Instructions for the task - Nothing but the lines from the one containing "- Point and" through the end of the data below may appear in the response, each one exact.

Supplied data -
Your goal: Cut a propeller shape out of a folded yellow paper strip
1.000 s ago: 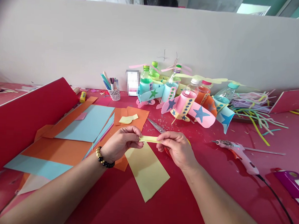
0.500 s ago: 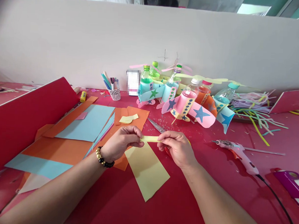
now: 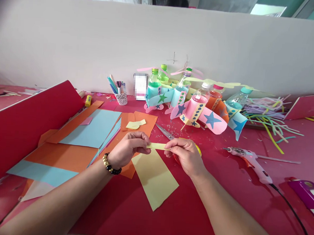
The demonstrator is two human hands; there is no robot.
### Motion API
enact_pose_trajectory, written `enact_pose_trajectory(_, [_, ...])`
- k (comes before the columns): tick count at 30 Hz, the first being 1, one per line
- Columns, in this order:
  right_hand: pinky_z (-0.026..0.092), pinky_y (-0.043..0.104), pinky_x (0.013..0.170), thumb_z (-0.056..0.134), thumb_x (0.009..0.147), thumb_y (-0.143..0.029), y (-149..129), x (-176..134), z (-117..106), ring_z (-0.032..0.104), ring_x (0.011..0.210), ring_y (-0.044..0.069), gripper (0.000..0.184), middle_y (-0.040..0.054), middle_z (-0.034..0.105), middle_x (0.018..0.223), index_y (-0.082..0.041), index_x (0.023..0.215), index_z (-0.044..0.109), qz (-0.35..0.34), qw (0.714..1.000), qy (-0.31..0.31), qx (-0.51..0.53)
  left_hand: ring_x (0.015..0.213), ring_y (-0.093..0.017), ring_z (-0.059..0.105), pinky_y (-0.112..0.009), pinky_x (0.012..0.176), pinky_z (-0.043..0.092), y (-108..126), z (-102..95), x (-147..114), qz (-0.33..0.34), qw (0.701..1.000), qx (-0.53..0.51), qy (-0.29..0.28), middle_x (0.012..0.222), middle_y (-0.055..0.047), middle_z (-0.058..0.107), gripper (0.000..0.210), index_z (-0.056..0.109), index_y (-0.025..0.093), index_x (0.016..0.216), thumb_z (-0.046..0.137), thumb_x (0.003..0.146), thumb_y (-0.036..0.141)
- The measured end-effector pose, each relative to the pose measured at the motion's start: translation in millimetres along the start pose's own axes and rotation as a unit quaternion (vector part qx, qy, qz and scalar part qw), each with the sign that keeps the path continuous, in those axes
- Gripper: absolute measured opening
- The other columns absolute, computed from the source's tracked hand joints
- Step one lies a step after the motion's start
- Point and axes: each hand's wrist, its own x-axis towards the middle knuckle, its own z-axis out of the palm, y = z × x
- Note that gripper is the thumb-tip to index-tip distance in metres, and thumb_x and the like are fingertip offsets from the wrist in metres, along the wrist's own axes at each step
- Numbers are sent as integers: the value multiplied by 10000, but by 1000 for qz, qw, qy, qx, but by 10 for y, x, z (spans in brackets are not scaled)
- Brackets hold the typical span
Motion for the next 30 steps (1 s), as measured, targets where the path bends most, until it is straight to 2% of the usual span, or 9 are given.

Your solution -
- Point and axes: each hand's wrist, its own x-axis towards the middle knuckle, its own z-axis out of the palm, y = z × x
- Note that gripper is the thumb-tip to index-tip distance in metres, and thumb_x and the like are fingertip offsets from the wrist in metres, along the wrist's own axes at each step
- Numbers are sent as integers: the value multiplied by 10000, but by 1000 for qz, qw, qy, qx, but by 10 for y, x, z (spans in brackets are not scaled)
- Brackets hold the typical span
Motion for the next 30 steps (1 s), as measured, targets where the path bends most, until it is straight to 2% of the usual span, or 9 are given.

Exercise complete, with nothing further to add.